(Stored entries)
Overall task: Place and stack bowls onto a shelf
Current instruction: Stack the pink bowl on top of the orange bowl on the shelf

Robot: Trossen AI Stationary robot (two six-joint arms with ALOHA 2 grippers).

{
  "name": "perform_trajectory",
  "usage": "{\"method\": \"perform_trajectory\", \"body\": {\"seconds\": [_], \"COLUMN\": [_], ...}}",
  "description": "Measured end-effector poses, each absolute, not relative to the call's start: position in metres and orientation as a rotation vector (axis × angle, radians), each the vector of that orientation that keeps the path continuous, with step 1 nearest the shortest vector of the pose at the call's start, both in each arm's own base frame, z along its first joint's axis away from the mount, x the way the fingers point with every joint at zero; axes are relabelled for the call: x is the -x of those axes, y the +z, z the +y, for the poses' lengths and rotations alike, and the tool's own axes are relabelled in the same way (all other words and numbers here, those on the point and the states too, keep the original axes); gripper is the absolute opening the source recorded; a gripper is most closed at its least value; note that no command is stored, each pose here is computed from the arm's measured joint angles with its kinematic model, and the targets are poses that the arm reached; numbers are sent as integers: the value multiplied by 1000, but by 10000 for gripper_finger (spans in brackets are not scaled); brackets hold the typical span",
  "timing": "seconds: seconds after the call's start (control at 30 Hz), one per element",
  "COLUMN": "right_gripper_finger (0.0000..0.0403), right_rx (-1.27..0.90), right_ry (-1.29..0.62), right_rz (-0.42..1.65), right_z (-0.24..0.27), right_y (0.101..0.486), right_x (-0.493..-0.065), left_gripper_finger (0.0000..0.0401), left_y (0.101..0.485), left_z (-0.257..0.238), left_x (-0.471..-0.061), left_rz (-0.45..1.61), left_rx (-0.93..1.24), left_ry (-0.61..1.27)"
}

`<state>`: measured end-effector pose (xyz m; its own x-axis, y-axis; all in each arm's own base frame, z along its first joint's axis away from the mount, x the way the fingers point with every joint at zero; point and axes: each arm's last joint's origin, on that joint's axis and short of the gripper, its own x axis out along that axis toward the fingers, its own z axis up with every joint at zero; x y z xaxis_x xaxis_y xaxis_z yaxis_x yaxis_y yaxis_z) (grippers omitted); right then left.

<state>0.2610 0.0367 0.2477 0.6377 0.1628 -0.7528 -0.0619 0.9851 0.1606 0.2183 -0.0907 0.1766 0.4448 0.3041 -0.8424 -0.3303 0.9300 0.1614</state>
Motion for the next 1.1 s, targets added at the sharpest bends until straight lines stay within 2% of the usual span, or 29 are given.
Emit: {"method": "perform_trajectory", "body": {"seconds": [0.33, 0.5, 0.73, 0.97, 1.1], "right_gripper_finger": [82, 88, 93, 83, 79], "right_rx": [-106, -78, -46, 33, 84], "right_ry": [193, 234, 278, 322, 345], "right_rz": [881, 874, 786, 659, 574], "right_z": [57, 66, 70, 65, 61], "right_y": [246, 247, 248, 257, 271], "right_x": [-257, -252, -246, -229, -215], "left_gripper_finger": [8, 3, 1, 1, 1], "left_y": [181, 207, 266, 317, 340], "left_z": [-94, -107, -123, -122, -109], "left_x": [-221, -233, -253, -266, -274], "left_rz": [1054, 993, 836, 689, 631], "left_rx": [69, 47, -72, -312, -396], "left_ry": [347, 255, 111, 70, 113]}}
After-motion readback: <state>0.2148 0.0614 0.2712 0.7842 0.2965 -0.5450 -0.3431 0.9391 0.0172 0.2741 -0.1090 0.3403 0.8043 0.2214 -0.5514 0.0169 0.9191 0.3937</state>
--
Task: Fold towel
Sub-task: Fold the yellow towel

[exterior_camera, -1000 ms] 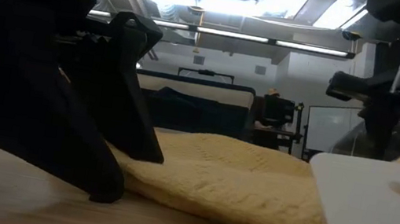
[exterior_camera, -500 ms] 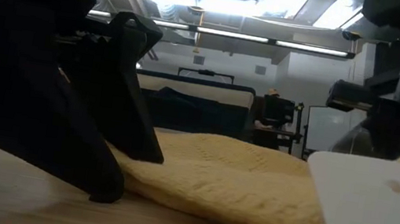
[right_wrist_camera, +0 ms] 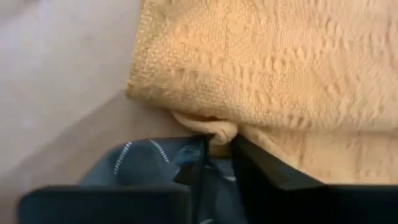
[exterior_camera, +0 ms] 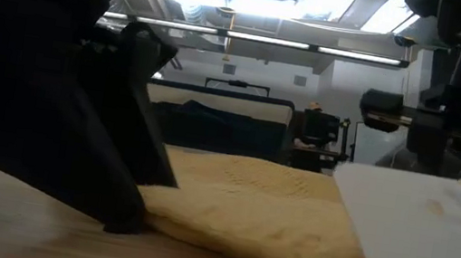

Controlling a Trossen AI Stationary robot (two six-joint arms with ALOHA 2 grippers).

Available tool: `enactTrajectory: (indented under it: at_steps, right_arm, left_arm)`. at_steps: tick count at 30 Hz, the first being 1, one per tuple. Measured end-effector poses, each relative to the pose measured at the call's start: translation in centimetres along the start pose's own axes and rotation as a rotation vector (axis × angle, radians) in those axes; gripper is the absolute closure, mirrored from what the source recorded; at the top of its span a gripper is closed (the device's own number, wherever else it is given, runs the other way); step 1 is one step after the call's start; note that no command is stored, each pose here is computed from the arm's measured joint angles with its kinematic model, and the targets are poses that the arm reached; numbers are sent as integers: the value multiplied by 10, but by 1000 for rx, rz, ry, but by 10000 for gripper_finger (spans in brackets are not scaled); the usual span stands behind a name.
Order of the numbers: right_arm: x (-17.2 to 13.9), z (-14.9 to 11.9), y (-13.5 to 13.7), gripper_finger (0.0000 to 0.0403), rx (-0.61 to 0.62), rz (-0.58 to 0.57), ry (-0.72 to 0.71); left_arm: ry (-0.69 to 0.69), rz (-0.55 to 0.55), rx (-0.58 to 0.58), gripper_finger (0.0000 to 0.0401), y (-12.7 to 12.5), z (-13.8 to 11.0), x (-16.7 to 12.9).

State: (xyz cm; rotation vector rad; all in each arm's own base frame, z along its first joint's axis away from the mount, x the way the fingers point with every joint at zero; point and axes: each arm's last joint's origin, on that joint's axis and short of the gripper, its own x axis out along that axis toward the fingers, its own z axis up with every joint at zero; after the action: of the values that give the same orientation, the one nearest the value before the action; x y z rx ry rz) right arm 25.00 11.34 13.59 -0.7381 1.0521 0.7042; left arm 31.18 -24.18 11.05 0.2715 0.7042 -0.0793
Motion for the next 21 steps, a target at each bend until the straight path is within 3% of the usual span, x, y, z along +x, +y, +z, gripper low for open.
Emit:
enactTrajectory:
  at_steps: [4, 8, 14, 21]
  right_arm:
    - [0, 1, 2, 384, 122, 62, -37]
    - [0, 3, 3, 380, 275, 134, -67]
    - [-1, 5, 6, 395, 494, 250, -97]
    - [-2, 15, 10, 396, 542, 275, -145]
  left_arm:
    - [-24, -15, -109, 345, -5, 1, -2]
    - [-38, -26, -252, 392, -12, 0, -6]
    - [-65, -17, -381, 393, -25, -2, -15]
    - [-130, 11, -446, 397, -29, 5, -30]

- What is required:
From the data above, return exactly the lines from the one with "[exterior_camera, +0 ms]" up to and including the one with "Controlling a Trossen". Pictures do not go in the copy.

- Exercise output:
[exterior_camera, +0 ms] 

Controlling a Trossen AI Stationary robot (two six-joint arms with ALOHA 2 grippers).

No more output remains.